Jeudi le 03 novembre, 2005 |
Comme la plupart d’entre vous, j’ai toujours aimé cet homme. Dans la jungle médiatique montréalaise du hockey, son attitude générale, sa bonhomie, sa franchise, son humilité (ô rareté), son amour indéfectible et incontestable des boys qu’il dirigeait, tout ça commandait un respect du personnage public.
Je n’ai évidemment pas lu le bouquin qui vient d’envahir les librairies et qui, principalement, dévoile le combat qu’il mène depuis des décennies pour camoufler son très grand handicap avec les lettres, les mots, les phrases et l’écriture en général. Analphabète nous dit le Petit Robert.
Monsieur Demers gagne aujourd’hui sa croûte comme analyste et commentateur de hockey sur le réseau RDS avec, si je ne m’abuse, une chronique occasionnelle ou régulière dans un quotidien. Tout le monde aura compris que ses commentaires écrits sont dictés verbalement à un scribe qui se charge de les transposer en textes écrits.
Pouvez-vous imaginer le parcours de cet homme handicapé pour passer de la livraison de liqueurs à coach chez les amateurs (oui ça se peut), à instructeur dans la Ligue Nationale de Hockey, à directeur gérant dans la même ligue, puis, une fois la semi-retraite amorcée, à commentateur attitré sur un réseau national de télé?
Tous les gens qu’il a côtoyés régulièrement depuis son arrivée sur la scène publique demeurent bouche bée. Personne n’avait remarqué ou même douté de la chose. Collègues, patrons, joueurs, journalistes, amateurs, amis proches (même ses filles) n’y ont vu que du feu. Il vient de nous les scier à ras les genoux.

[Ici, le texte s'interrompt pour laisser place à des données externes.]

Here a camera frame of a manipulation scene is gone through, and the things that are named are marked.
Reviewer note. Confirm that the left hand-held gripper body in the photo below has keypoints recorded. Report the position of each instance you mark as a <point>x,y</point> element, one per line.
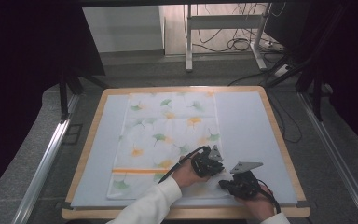
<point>203,163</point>

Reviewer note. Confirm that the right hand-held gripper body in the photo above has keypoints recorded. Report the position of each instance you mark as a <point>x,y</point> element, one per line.
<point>245,183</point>

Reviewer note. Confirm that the white leaf-print cloth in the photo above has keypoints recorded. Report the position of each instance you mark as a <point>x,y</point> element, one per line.
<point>161,140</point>

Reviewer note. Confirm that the person's left hand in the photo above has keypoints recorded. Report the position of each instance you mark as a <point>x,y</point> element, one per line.
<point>188,175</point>

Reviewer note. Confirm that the person's right hand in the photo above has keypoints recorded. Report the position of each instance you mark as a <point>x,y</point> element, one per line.
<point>258,207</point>

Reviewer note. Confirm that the pale blue table mat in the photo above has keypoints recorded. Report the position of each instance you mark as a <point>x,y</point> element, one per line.
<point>248,124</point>

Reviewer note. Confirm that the white power strip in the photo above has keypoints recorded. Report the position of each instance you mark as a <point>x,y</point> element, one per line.
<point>282,70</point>

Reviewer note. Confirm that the wooden table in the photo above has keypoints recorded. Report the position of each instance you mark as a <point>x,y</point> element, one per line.
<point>90,130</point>

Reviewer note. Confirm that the black metal stand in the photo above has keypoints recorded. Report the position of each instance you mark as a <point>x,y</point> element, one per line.
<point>63,93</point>
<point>315,87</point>

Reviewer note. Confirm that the dark floor grate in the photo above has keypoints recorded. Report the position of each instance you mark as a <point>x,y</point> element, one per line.
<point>73,134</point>

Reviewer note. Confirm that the dark curtain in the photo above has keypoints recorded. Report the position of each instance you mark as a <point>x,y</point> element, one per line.
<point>357,77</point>
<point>18,77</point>

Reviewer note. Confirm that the white cabinet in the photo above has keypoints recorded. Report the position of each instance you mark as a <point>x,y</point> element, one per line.
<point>124,28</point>

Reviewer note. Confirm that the metal floor rail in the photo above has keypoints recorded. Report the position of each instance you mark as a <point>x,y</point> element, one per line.
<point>338,161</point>
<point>43,168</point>

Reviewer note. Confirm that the white desk frame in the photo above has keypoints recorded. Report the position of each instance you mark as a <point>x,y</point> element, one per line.
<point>223,21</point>

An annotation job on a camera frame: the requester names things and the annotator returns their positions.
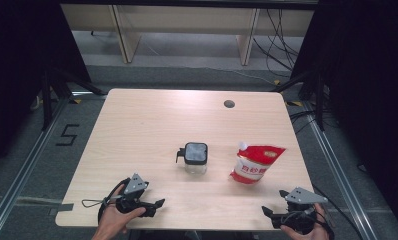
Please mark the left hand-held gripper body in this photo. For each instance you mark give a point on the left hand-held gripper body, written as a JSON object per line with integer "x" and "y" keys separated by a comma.
{"x": 135, "y": 185}

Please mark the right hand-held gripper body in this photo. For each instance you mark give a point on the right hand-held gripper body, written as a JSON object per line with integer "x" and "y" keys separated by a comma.
{"x": 303, "y": 196}

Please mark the red and white sugar pouch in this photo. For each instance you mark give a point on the red and white sugar pouch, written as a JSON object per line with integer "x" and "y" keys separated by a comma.
{"x": 253, "y": 166}

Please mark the glass seasoning jar black lid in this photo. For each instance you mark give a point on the glass seasoning jar black lid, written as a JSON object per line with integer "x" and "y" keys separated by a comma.
{"x": 196, "y": 152}

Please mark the person's right hand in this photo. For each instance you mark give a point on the person's right hand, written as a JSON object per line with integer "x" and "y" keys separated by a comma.
{"x": 317, "y": 235}

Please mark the person's left hand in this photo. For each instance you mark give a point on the person's left hand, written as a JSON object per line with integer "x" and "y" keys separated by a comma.
{"x": 112, "y": 220}

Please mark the grey floor tape strip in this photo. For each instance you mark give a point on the grey floor tape strip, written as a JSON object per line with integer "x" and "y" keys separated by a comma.
{"x": 62, "y": 208}

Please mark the black metal stand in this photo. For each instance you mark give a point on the black metal stand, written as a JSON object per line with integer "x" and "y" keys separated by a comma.
{"x": 47, "y": 100}
{"x": 320, "y": 100}

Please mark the dark round table grommet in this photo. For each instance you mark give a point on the dark round table grommet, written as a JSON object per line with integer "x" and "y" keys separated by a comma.
{"x": 229, "y": 104}

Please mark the black curtain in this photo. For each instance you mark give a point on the black curtain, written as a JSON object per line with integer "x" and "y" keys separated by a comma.
{"x": 17, "y": 66}
{"x": 370, "y": 83}

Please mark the beige wooden desk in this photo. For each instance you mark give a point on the beige wooden desk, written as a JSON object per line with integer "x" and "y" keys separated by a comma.
{"x": 187, "y": 18}

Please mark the aluminium floor rail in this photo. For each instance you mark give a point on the aluminium floor rail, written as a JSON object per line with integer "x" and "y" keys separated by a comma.
{"x": 333, "y": 166}
{"x": 30, "y": 160}

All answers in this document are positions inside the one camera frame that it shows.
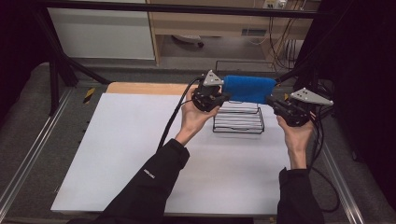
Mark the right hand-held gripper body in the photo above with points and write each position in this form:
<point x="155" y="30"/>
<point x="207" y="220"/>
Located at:
<point x="295" y="109"/>

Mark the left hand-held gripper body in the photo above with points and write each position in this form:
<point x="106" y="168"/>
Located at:
<point x="207" y="96"/>

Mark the blue towel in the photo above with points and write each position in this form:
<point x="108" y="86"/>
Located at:
<point x="249" y="88"/>

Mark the person's left hand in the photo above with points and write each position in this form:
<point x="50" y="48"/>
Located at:
<point x="194" y="119"/>

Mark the person's right hand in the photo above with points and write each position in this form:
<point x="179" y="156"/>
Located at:
<point x="297" y="140"/>

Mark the wooden table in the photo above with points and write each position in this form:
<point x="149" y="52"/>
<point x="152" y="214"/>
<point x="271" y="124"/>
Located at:
<point x="149" y="88"/>

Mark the office chair base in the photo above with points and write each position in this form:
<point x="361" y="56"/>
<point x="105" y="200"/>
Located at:
<point x="188" y="39"/>

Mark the wooden desk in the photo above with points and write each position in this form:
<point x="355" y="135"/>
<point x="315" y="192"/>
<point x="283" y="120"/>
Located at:
<point x="218" y="23"/>

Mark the black curtain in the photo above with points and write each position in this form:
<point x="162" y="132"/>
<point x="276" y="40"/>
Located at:
<point x="364" y="77"/>
<point x="15" y="46"/>

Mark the white table mat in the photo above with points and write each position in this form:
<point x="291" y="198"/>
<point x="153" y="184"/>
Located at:
<point x="124" y="146"/>

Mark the white power strip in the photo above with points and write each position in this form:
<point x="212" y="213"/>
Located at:
<point x="274" y="3"/>

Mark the white cabinet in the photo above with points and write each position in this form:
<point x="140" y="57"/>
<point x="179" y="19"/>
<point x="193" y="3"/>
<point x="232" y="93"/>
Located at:
<point x="102" y="34"/>

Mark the black metal frame stand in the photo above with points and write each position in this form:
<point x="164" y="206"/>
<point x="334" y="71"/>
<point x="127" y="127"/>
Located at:
<point x="56" y="77"/>
<point x="311" y="77"/>

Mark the aluminium rail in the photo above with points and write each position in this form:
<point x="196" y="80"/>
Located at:
<point x="339" y="183"/>
<point x="34" y="146"/>

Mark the black metal frame bar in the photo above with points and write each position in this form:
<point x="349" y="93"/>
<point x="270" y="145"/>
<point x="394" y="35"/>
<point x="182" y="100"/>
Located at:
<point x="186" y="8"/>

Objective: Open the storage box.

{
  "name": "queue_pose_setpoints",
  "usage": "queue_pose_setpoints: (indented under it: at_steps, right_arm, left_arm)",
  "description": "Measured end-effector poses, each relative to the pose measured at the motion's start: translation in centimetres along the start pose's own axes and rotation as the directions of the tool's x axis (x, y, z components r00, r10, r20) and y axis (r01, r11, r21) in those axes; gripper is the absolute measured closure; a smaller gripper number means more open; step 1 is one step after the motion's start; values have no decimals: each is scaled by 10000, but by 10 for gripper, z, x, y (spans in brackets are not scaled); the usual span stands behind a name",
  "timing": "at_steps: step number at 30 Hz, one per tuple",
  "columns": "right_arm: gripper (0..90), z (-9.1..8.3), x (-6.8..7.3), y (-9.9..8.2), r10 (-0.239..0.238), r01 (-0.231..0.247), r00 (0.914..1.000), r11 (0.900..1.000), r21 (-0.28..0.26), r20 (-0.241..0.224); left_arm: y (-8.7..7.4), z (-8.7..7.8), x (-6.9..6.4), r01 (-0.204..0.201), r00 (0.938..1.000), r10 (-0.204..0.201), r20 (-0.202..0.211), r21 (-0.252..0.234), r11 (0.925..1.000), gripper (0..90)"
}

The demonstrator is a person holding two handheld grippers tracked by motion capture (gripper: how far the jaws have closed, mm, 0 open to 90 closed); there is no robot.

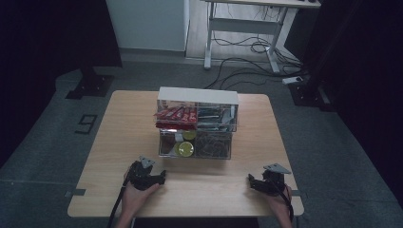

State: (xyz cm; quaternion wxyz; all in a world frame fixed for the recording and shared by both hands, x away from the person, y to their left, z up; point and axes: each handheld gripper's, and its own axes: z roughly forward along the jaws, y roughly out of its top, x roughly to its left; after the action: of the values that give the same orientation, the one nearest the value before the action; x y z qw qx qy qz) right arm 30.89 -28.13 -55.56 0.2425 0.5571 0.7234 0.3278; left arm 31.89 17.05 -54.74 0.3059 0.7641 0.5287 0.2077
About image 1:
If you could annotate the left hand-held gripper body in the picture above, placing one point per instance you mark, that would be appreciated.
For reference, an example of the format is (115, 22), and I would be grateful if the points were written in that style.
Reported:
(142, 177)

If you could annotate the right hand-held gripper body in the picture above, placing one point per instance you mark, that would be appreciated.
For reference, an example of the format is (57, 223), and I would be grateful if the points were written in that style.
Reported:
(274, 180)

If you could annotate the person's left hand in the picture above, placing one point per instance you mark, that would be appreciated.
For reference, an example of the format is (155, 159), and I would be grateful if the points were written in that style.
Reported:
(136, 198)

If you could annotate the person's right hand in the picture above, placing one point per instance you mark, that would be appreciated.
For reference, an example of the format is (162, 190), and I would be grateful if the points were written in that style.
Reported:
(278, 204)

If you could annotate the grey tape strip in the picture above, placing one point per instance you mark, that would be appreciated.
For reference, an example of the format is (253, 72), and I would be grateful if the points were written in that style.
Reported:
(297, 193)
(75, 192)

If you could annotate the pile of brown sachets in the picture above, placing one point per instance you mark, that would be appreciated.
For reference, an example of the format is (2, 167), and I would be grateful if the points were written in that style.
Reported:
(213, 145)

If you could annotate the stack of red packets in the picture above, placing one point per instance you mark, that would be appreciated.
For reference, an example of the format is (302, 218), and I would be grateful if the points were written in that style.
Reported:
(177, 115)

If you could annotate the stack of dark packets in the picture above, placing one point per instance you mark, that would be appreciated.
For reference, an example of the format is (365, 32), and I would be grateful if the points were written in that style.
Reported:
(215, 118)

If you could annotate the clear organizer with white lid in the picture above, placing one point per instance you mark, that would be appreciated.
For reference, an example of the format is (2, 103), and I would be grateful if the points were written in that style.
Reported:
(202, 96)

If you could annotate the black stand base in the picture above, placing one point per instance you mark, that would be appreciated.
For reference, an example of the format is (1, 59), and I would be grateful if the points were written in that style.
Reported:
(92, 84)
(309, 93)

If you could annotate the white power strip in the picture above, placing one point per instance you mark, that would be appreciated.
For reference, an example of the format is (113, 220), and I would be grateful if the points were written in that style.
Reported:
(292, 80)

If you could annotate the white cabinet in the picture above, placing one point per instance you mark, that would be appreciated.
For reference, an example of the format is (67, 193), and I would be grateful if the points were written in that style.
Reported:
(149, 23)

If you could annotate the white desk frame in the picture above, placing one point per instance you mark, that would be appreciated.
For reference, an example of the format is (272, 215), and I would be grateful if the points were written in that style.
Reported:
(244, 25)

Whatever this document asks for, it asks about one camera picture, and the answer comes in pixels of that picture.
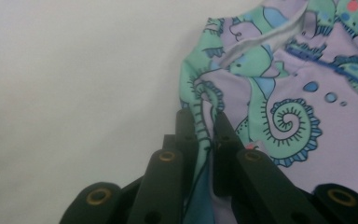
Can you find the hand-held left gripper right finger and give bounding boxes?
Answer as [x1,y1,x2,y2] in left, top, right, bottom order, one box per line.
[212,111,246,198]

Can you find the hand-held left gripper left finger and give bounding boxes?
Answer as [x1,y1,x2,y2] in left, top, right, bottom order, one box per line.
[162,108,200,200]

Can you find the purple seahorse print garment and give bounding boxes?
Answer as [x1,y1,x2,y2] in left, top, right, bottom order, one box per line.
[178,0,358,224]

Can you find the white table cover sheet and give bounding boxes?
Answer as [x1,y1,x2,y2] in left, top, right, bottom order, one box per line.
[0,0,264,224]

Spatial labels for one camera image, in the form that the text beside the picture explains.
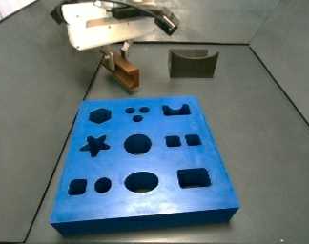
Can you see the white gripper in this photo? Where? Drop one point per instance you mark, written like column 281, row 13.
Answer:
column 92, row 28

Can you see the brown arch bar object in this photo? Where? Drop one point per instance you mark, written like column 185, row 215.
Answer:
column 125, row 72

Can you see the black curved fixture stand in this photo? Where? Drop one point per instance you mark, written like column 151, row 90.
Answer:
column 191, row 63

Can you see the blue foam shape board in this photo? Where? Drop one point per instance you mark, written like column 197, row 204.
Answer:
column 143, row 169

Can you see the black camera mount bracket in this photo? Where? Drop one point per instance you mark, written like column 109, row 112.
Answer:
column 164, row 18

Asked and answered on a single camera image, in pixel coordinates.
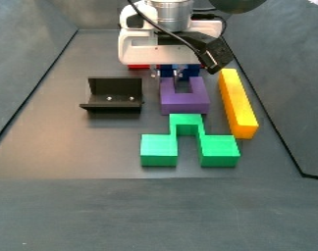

Et cet aveu courageux (il aurait pu n’en jamais rien dire) me fait réaliser que cet homme est doté d’une intelligence peu commune qui commande notre admiration. Le capital sympathie naturel qu’avait gagné ce bonhomme « ordinaire » n’en est qu’amplifié. Extraordinaire, devrais-je écrire.
Je pense aussi à l’immense soulagement qu’il doit forcément ressentir depuis mercredi et à ces tonnes pesantes dont viennent de se libérer ses épaules.
Monsieur Jacques Demers, vous êtes un héros. Un vrai. Et je vous aime.